(Your goal):
Find how many lines in the data below mention "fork". Give the number only.
※ ※ ※
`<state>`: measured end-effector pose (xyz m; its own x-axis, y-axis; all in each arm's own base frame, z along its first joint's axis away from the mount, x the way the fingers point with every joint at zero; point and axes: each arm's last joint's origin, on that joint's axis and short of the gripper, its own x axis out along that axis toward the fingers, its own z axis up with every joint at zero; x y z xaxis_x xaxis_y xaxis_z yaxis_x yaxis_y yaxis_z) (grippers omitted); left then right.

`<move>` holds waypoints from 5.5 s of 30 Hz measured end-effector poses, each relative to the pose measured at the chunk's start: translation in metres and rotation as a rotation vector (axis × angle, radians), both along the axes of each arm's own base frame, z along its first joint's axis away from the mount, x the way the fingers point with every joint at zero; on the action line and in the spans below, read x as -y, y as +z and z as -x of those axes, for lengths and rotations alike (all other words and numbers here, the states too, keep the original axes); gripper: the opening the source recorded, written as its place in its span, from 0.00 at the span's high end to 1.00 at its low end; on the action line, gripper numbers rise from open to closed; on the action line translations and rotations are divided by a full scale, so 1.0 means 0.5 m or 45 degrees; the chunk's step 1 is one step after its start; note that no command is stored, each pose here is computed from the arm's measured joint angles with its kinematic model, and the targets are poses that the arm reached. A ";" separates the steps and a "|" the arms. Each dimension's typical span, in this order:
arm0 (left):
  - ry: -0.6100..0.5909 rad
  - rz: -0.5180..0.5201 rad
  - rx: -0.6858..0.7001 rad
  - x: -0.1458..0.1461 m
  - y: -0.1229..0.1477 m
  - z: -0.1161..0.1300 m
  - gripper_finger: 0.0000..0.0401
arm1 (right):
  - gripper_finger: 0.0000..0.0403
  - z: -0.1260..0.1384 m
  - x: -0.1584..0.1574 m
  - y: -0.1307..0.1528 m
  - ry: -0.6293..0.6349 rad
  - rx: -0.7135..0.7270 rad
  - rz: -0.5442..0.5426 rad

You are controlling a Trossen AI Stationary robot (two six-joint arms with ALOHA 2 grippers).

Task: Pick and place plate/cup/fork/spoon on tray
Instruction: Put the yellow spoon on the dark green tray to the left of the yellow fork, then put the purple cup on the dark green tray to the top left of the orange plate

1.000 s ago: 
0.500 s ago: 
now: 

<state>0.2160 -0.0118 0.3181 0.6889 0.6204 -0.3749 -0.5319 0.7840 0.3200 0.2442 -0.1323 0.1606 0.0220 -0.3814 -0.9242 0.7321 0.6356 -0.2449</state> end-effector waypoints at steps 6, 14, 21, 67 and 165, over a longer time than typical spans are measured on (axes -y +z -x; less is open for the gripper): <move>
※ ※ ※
(Your response):
2